→ TASK
How many lines in the records below hold the string "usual"? Please answer with the number and nothing more.

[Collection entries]
....................

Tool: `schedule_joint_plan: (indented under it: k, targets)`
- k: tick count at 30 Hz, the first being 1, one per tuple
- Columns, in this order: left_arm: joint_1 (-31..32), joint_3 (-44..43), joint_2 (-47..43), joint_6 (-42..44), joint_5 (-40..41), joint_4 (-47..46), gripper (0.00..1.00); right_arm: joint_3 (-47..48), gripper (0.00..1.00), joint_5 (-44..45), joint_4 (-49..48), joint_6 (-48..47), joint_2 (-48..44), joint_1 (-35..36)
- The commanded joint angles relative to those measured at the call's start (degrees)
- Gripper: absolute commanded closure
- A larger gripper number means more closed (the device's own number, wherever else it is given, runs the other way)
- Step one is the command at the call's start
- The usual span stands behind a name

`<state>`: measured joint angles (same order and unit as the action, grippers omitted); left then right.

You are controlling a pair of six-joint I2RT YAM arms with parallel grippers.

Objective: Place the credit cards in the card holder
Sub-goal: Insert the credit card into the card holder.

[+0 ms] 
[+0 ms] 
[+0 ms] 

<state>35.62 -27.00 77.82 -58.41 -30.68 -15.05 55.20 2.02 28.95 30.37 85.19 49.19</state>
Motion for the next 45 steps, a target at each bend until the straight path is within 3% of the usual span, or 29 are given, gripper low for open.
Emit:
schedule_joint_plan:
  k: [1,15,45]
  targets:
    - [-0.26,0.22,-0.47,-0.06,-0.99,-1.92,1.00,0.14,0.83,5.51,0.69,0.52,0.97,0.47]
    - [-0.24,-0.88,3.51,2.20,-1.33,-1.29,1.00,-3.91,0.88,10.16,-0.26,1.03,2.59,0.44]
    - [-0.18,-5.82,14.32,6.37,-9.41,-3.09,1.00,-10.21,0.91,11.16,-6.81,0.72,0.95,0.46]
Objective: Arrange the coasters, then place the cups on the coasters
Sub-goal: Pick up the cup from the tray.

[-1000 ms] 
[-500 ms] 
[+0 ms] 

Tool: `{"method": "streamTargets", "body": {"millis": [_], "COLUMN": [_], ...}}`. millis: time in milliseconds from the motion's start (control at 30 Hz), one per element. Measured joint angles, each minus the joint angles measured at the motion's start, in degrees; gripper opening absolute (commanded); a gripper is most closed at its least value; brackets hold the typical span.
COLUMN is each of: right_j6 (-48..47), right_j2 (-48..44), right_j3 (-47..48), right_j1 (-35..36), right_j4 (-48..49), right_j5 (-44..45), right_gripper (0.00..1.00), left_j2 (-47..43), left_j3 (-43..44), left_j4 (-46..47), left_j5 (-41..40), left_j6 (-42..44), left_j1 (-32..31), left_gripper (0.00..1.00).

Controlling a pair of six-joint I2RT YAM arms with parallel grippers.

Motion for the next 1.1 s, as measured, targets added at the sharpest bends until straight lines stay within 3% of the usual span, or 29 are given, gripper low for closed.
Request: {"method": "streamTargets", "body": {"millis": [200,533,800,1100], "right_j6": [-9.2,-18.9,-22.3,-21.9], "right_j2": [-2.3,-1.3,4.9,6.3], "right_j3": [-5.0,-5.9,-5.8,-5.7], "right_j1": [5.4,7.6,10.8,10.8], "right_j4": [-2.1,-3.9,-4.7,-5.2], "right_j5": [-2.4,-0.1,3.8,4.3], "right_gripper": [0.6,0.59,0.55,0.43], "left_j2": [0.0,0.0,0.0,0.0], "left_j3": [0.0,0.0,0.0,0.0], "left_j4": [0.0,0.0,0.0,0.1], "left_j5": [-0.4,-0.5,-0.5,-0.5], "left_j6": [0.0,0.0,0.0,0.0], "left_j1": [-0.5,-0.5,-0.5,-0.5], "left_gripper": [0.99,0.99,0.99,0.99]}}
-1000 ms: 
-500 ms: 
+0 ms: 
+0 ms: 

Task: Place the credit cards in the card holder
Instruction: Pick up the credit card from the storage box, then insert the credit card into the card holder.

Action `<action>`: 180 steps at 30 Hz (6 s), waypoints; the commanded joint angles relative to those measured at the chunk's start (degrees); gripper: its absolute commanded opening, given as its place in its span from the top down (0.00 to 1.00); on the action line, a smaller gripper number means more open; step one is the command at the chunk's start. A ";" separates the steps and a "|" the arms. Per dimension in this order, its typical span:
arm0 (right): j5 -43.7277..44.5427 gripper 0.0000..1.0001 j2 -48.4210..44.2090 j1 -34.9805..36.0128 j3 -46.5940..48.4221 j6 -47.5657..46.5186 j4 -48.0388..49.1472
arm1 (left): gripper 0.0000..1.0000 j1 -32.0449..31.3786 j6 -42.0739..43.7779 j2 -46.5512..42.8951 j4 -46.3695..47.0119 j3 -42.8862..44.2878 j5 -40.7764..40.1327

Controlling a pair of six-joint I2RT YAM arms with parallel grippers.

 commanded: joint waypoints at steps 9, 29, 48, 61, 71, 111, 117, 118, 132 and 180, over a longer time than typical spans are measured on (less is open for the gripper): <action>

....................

→ EXERCISE SOLUTION
3